**Action item:** Show every line of the data that includes the word "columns".

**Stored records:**
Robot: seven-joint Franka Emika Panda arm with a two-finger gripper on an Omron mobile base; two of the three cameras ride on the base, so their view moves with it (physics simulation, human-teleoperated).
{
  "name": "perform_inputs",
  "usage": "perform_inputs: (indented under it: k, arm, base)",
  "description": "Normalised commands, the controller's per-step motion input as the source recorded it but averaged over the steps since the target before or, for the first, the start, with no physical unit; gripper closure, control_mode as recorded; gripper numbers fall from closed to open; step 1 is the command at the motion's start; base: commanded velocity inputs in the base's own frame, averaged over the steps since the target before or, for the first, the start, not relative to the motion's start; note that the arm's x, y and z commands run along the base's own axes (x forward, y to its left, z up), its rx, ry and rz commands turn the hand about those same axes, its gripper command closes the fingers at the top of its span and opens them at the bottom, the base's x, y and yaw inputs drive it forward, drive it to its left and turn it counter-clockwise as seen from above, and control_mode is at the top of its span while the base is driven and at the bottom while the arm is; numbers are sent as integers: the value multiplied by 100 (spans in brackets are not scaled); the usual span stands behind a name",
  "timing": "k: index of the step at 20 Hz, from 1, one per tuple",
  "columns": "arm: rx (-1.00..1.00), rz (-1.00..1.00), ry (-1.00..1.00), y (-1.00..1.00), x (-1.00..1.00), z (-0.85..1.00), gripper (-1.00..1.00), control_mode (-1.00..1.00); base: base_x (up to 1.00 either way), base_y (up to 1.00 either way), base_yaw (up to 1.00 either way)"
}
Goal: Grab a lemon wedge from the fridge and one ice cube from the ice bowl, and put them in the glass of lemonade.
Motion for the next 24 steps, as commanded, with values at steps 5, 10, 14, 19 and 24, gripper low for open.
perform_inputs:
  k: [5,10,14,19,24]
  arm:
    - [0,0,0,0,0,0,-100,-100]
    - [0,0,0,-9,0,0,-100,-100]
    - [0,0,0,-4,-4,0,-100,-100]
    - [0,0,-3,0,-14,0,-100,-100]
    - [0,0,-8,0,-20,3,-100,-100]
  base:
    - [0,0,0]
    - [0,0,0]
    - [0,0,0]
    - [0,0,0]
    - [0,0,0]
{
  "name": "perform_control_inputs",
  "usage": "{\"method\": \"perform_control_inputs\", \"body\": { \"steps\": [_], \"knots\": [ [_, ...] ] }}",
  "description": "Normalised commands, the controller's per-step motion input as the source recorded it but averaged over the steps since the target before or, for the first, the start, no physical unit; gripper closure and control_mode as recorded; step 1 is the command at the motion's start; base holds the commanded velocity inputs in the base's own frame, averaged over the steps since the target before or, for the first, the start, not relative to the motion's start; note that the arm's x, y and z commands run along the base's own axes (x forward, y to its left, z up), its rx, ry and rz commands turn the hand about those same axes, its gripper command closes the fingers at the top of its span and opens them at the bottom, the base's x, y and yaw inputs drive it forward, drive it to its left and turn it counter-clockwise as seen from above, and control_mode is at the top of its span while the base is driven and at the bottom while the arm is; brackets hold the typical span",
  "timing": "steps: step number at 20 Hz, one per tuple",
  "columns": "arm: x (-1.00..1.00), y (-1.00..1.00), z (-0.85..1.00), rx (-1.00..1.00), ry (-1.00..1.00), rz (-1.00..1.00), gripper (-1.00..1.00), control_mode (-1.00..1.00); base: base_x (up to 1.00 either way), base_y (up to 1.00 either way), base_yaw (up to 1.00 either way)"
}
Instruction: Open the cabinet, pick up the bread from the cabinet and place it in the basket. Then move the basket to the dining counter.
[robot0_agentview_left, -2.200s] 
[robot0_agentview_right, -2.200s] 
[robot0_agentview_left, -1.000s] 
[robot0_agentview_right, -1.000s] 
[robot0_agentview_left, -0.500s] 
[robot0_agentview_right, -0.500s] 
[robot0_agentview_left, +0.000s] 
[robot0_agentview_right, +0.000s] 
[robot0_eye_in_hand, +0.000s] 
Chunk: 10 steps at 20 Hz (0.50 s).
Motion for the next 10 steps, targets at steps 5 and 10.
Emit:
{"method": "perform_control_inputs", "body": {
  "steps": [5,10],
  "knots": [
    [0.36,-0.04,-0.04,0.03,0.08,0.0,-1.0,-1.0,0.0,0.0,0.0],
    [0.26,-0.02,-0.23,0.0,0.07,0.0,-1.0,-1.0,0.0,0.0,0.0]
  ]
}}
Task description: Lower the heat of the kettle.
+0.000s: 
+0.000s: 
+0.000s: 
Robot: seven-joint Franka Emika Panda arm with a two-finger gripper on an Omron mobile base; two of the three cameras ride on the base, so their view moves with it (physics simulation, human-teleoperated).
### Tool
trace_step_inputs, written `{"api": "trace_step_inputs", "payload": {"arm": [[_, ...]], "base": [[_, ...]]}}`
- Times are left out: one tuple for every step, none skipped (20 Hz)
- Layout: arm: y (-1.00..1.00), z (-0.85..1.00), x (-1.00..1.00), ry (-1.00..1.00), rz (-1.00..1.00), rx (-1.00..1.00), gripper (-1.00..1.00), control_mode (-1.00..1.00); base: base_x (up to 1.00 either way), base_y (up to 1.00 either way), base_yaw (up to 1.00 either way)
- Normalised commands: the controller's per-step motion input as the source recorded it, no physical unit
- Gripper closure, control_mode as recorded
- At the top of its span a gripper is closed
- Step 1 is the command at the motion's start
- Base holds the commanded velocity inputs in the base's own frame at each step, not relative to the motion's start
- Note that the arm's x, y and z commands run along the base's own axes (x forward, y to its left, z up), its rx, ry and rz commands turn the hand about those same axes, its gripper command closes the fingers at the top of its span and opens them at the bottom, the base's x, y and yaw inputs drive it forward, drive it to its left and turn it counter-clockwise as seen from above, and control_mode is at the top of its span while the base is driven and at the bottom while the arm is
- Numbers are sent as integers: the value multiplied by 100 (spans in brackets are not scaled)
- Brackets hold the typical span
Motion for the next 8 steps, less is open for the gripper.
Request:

**Output of the task:**
  "columns": "arm: rx (-1.00..1.00), rz (-1.00..1.00), ry (-1.00..1.00), y (-1.00..1.00), x (-1.00..1.00), z (-0.85..1.00), gripper (-1.00..1.00), control_mode (-1.00..1.00); base: base_x (up to 1.00 either way), base_y (up to 1.00 either way), base_yaw (up to 1.00 either way)"
  "columns": "arm: x (-1.00..1.00), y (-1.00..1.00), z (-0.85..1.00), rx (-1.00..1.00), ry (-1.00..1.00), rz (-1.00..1.00), gripper (-1.00..1.00), control_mode (-1.00..1.00); base: base_x (up to 1.00 either way), base_y (up to 1.00 either way), base_yaw (up to 1.00 either way)"

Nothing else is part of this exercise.